Print the listing in full, exactly as it stands.
══════════════════════════════
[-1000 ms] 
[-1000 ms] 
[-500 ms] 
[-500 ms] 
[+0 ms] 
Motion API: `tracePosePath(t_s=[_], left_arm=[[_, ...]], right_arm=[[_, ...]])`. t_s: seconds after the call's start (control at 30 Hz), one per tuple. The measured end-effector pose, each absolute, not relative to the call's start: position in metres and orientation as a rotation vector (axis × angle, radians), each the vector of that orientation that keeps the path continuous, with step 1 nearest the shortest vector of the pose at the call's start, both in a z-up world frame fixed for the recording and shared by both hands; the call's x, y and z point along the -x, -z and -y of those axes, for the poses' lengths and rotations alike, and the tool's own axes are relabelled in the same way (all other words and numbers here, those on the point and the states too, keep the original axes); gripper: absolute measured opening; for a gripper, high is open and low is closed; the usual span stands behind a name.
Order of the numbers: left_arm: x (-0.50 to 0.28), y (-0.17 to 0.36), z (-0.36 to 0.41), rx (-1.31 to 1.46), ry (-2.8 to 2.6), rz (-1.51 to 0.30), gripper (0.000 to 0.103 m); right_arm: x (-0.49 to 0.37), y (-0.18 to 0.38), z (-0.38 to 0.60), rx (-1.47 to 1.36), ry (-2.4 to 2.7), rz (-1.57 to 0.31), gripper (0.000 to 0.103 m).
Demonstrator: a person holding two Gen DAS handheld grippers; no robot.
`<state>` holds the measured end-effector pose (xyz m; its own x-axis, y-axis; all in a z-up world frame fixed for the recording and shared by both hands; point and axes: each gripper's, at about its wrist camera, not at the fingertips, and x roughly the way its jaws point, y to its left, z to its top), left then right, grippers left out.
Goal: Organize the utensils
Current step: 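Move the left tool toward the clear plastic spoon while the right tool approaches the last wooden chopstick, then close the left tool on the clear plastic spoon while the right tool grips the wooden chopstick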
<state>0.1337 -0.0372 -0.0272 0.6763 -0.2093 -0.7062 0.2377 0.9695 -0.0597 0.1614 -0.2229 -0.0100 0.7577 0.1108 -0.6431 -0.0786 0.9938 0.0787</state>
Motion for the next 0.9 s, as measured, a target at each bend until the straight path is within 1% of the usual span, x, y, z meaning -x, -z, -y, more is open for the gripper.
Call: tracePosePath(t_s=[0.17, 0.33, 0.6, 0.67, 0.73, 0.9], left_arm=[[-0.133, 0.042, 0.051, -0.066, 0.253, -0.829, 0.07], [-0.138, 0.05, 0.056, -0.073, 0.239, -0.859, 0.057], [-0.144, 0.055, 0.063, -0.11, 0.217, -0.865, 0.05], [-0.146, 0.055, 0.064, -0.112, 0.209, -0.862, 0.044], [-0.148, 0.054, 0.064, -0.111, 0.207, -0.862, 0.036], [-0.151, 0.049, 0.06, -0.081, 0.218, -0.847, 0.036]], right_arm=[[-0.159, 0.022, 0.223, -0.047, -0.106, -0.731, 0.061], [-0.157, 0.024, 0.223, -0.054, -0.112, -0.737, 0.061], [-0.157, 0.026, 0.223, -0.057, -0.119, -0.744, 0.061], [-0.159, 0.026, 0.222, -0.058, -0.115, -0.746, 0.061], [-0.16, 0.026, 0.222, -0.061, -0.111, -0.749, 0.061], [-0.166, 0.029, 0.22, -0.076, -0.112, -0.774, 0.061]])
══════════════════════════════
— Output of the exercise —
[-1000 ms] 
[-1000 ms] 
[-500 ms] 
[-500 ms] 
[+0 ms] 
Motion API: `tracePosePath(t_s=[_], left_arm=[[_, ...]], right_arm=[[_, ...]])`. t_s: seconds after the call's start (control at 30 Hz), one per tuple. The measured end-effector pose, each absolute, not relative to the call's start: position in metres and orientation as a rotation vector (axis × angle, radians), each the vector of that orientation that keeps the path continuous, with step 1 nearest the shortest vector of the pose at the call's start, both in a z-up world frame fixed for the recording and shared by both hands; the call's x, y and z point along the -x, -z and -y of those axes, for the poses' lengths and rotations alike, and the tool's own axes are relabelled in the same way (all other words and numbers here, those on the point and the states too, keep the original axes); gripper: absolute measured opening; for a gripper, high is open and low is closed; the usual span stands behind a name.
Order of the numbers: left_arm: x (-0.50 to 0.28), y (-0.17 to 0.36), z (-0.36 to 0.41), rx (-1.31 to 1.46), ry (-2.8 to 2.6), rz (-1.51 to 0.30), gripper (0.000 to 0.103 m); right_arm: x (-0.49 to 0.37), y (-0.18 to 0.38), z (-0.38 to 0.60), rx (-1.47 to 1.36), ry (-2.4 to 2.7), rz (-1.57 to 0.31), gripper (0.000 to 0.103 m).
Demonstrator: a person holding two Gen DAS handheld grippers; no robot.
`<state>` holds the measured end-effector pose (xyz m; its own x-axis, y-axis; all in a z-up world frame fixed for the recording and shared by both hands; point and axes: each gripper's, at about its wrist camera, not at the fingertips, and x roughly the way its jaws point, y to its left, z to its top), left then right, grippers left out.
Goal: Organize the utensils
Current step: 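Move the left tool toward the clear plastic spoon while the right tool approaches the last wooden chopstick, then close the left tool on the clear plastic spoon while the right tool grips the wooden chopstick
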<state>0.1337 -0.0372 -0.0272 0.6763 -0.2093 -0.7062 0.2377 0.9695 -0.0597 0.1614 -0.2229 -0.0100 0.7577 0.1108 -0.6431 -0.0786 0.9938 0.0787</state>
Motion for the next 0.9 s, as measured, a target at each bend until the straight path is within 1% of the usual span, x, y, z meaning -x, -z, -y, more is open for the gripper.
Call: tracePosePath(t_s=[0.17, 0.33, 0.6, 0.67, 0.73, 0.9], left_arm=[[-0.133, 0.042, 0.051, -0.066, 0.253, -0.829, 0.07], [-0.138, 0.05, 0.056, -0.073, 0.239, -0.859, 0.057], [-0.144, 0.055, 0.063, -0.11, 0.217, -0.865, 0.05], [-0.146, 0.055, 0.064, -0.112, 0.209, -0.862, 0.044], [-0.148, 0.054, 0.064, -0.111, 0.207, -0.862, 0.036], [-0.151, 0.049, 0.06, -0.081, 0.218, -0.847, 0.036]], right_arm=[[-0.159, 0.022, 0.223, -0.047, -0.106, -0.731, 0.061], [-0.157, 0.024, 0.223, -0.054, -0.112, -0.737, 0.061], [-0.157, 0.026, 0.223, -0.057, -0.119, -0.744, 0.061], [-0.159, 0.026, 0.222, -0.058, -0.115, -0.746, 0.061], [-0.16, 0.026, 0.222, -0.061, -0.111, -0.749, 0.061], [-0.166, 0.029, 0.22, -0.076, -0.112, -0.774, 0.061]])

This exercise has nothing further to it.